The traditional supporting role played by the family in this process has now been taken over by peer groups and youth culture. Sometimes the present day youth resort to nationalism and idolization (in sports and music) creating a new risk factor for society. This tendency has redefined the traditional notion and consciousness on educational values and communal social life patterns and orientations.

Prof. Schroeder attributed this largely to the desire among the Youth to belong to a group which is manifested in Western societies in the form of renewed consciousness of the body. Although the sexuality has lost its allure and intimacy in life and everything seems to be obtainable and accessible in the media, the discovery of love and sexuality remains a vital aspect of Youth.

He also establishes the link between unemployment and the status of adulthood as the safety net of the family in Western working societies that are being replaced by an individual struggle for survival.

However, youth workers in Western societies such as in Germany have acquired an understanding of this need to accommodate and to engage youth in communal activities in order to fulfill the need for security by providing social space for young people with meeting places and for cultural activities.

Although this institutionalized youth work in Western countries, which is mainly active in the field of leisure, is hardly a role model for Sri Lanka, the experience gained in dealing with young people in late modernity would equally be instructive for institutions focused on educational and job-related measures to overcome poverty and discrimination.

However, he acknowledged the existence of certain collective traditions in certain societies that have, to some extent, mitigated the global trends caused by unbridled market forces and that they bear a potential for future economic and social development.

Indict Bulankulame of the University of Colombo has done a research on drinking among the urban middle class youth. Interestingly, she has focused on the drinking habit of the upper middle class youth who attend international schools and engage in an active night life. They also have the ability and leisure to sustain frequent socialization with their peer groups. Bulankulame has identified this particular segment of the youth as trendsetters appealing to youth across class differences.
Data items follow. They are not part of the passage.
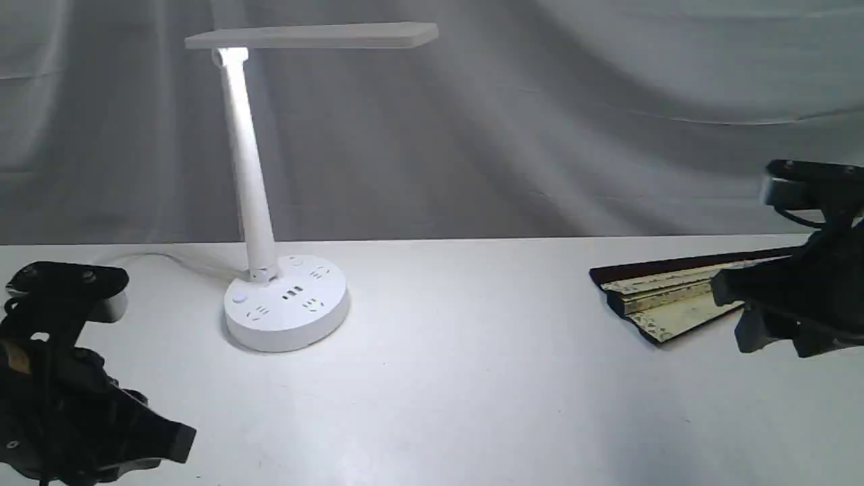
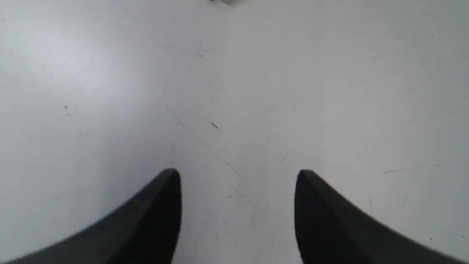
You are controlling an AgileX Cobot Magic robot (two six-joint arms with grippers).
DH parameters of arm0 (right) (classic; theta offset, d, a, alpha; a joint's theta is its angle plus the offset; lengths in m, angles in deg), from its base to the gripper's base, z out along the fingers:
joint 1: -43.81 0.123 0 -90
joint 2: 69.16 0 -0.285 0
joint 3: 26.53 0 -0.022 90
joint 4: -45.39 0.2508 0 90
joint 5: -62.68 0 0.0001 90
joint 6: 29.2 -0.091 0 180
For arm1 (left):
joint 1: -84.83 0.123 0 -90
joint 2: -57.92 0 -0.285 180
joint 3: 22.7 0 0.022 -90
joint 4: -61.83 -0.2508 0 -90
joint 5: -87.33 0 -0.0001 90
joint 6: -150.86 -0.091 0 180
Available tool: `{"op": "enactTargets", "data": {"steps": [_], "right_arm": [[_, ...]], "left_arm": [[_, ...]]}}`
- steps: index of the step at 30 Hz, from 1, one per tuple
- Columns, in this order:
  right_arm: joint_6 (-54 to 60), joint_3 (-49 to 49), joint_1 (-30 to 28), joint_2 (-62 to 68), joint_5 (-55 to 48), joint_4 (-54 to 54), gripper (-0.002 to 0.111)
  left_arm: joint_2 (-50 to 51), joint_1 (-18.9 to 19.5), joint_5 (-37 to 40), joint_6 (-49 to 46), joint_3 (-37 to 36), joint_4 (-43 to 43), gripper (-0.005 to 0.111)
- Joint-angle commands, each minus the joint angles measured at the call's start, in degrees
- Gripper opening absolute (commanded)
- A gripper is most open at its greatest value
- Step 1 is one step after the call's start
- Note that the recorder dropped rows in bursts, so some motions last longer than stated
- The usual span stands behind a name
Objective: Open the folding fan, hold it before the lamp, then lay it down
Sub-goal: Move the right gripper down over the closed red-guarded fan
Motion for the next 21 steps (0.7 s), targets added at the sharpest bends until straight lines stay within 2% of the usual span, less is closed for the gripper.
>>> {"op": "enactTargets", "data": {"steps": [1, 3, 11, 21], "right_arm": [[0.5, -0.5, 0.0, 0.9, 0.1, 0.3, 0.056], [1.0, -1.8, -0.1, 1.9, -0.8, 0.1, 0.059], [1.0, -12.0, -0.6, 6.5, -9.8, 0.8, 0.059], [-0.1, -24.2, -0.6, 13.9, -16.0, 0.9, 0.059]], "left_arm": [[0.1, -0.4, -0.4, -0.6, 0.3, 0.6, 0.028], [0.1, -0.4, -0.3, -0.7, 0.3, 0.6, 0.028], [0.1, -0.4, 0.0, -2.2, 0.3, 1.7, 0.028], [0.1, -0.4, -0.4, -2.2, 0.3, 1.8, 0.028]]}}
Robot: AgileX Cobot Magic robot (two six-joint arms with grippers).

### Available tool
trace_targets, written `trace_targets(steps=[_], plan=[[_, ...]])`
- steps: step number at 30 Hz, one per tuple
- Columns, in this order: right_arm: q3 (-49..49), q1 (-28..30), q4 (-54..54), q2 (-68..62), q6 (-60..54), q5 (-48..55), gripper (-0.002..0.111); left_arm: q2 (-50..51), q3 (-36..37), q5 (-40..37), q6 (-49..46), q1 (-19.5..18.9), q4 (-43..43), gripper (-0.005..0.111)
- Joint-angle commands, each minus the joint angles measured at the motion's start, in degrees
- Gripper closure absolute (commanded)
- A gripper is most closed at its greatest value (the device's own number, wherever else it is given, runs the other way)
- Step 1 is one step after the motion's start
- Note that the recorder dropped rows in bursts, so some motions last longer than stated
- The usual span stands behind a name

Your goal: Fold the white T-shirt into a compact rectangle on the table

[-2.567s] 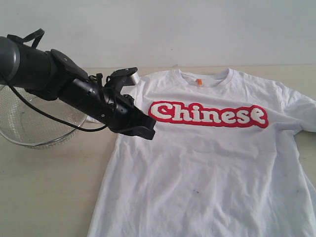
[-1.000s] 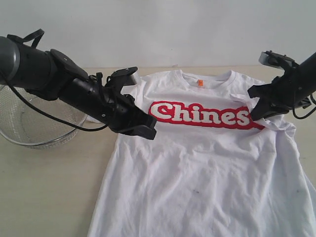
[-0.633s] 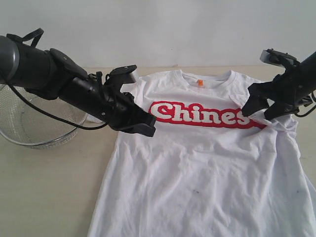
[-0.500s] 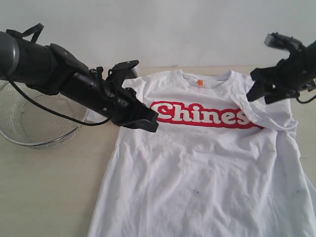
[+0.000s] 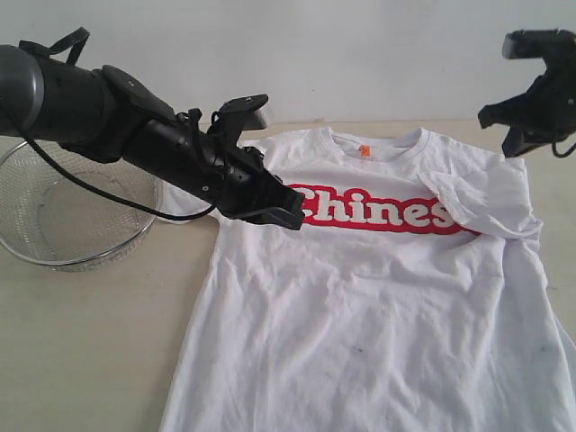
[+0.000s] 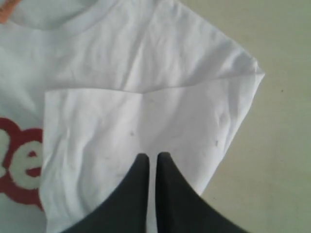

Power relations among friends, opposite sex, pre-conceived notions such as 'drinking is great' have contributed largely to, the drinking habit among the youth. Five per cent of the children aged 12-19 who attend international schools consume alcohol. However, certain factors; cultural and behavioral patterns induce and reduce drinking habits among the Youth.

Social space for women

Rama Rao in her presentation observes the changes brought about by the mobile phone and the virtual space created by it among female students in Women's Colleges in growing cities like Bhopal in Central India.

She observes that the mobile phone and SMS has brought about a radical change in the lives of women students who perceived it as an extension of self, a very personal instrument. The conversations used are personal, intimate and long. The cellular phones created a space for women in a conservative society. It is a social space for freedom, creativity and a host of opportunities, specially offered by SMS.

Dr. Premakumara De Silva of University of Colombo attempts to identify emerging trends among youth pilgrims in the context of Sri Pada Pilgrimage. He identifies the youth pilgrims to the sacred mountain of Sri Pada as a separate sociological entity and attributes this importance to aspects of both ' secular ' and ' sacred' in understanding the pilgrim groups in general and youth pilgrims in particular.

In two case studies, Dr. Silva explores the motives and intentions of youth pilgrims belonging to lower and upper middle class and pleasurable and religious dimensions of these specific pilgrim groups.

The youth pilgrims though they bathed at 'Bopath Ella', a popular bathing place on the way to Sri Pada and consumed alcohol, when they entered the 'sacred area' they performed the traditional rituals and paid customary homage to Sri Pada. Dr. Premakumara acknowledged that little research has been done on 'religious' and 'secular 'aspects of these sites by the anthropologists working in the field.